A few weeks ago I attended ElasticON and there was a good presentation
about search satisfaction by Paul Nelson. One of the things he thought was
incredibly important, that we had already been thinking about but hadn't
moved forward enough on, was generating an Engine Score. This week Paul
held an online webinar where he gave the same presentation but without such
strict time constraints which Trey attended. You can find my summary of
this presentation in last weeks email to this list, 'ElasticON notes'
Some things of note:
- He doesn't like the idea of golden corpora—but his idea is different
from Trey's. He imagines a hand-selected set of "important" queries that
find "important" documents. I don't like that either (at least not by
itself). I always imagine a random selection of queries for a golden corpus.
- He lumps BM25 in with TF/IDF and calls them ancient and unmotivated
and from the 80s and 90s. David's convinced us that BM25 is a good thing to
pursue. Of course, part of Search Technologies' purpose is to drum up
business, so they can't say, "hey just use this in Elastic Search" or
they'd be out of business.
- He explains the mysterious K factor that got all this started in the
first place. It controls how much weight changes far down the results list
carry. It sounds like he might tune K based on the number of results for
every query, but my question about that wasn't answered. In the demo, he's
only pulling 25 results, which Erik's click-through data shows is probably
enough.
- He mentions that 25,000 "clicks" is a good enough sized set for
measuring a score (and having random noise come out in the wash). Not clear
if he meant 25K clicks, or 25K user sessions, since it was in the Q&A.

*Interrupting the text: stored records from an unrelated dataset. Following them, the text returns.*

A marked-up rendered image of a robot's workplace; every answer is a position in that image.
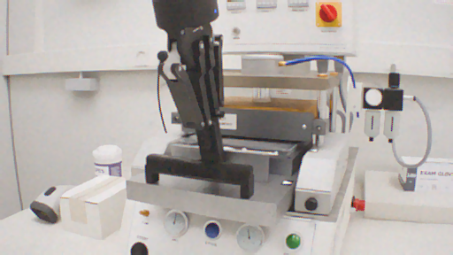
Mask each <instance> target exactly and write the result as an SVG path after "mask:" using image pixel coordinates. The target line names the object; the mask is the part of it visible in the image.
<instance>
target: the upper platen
mask: <svg viewBox="0 0 453 255"><path fill-rule="evenodd" d="M222 107H233V109H251V110H268V111H287V112H313V119H316V115H317V100H303V99H302V98H278V97H272V89H252V97H225V104H224V106H222Z"/></svg>
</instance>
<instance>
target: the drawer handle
mask: <svg viewBox="0 0 453 255"><path fill-rule="evenodd" d="M144 166H145V178H146V183H148V184H153V183H155V182H158V181H159V180H160V179H159V175H160V174H163V175H170V176H176V177H183V178H189V179H196V180H202V181H210V182H223V184H229V185H235V186H240V198H241V199H250V198H251V197H252V196H253V195H254V174H253V167H252V166H250V165H244V164H235V163H227V162H219V161H218V160H210V159H202V158H188V157H179V156H171V155H164V154H155V153H151V154H149V155H147V156H146V157H145V164H144Z"/></svg>
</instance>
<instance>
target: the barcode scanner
mask: <svg viewBox="0 0 453 255"><path fill-rule="evenodd" d="M75 187H77V186H65V185H59V186H55V187H51V188H48V189H46V190H45V191H44V192H43V193H41V194H40V196H39V197H38V198H37V199H36V200H34V201H33V202H32V204H31V205H30V209H31V211H32V212H33V213H34V214H35V215H36V217H38V218H40V219H41V220H46V221H48V222H49V223H54V222H55V221H56V220H57V218H58V214H59V213H60V212H61V211H60V206H59V202H60V197H61V196H62V195H63V194H64V193H65V192H66V191H68V190H70V189H73V188H75Z"/></svg>
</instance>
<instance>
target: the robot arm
mask: <svg viewBox="0 0 453 255"><path fill-rule="evenodd" d="M152 3H153V5H152V7H153V11H154V14H155V18H156V22H157V24H156V25H157V28H159V29H160V30H163V31H165V32H166V33H167V49H168V52H169V53H170V55H169V57H168V58H167V60H166V62H165V63H159V64H158V66H157V71H158V73H159V74H160V75H161V77H162V78H163V79H164V80H165V82H166V84H167V87H168V88H169V91H170V93H171V96H172V98H173V101H174V103H175V107H176V109H177V112H178V114H179V116H180V120H181V122H182V126H183V127H184V128H191V129H195V130H196V137H197V141H198V147H199V151H200V156H201V158H202V159H210V160H218V161H219V162H227V161H226V155H225V150H224V144H222V138H221V133H220V127H219V118H224V117H225V114H226V113H225V112H220V111H219V108H220V107H222V106H224V104H225V94H224V74H223V53H221V52H222V50H223V42H224V36H223V34H213V33H212V27H211V23H212V22H213V21H215V20H216V19H217V18H218V17H219V4H218V0H152Z"/></svg>
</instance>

David and Trey talked about this some, and Trey think's the idea of Paul's
metric (Σ power(FACTOR, position) * isRelevant[user,
searchResult[Q,position].DocID]) has a lot of appeal. It's based on clicks
and user sessions, so we'd have to be able to capture all the relevant
information and make it available somewhere to replay in Relevance Forge
for assessment. We currently have a reasonable amount of clickthrough data
collected from 0.5% of desktop search sessions that we can use for this
task. There are some complications though because this is PII data and so
has to be treated carefully.
Mikhail's goal for our user satisfaction metric is to have a function that
maps features including dwell time to user satisfaction ratio. (e.g., 10s =
20% likely to be satisfied, 10m = 94% likely to be satisfied, etc.). The
predictive model is going to include a variety of features of varying
predictive power, such as dwell time, clickthrough rate, engagement
(scrolling), etc. One problem with the user satisfaction metric is that it
isn't replayable. We can't re-run the queries in vitro and get data on what
users think of the new results. However it does play into Nelson's idea,
discussed in the paper and maybe in the video, of gradable relevance.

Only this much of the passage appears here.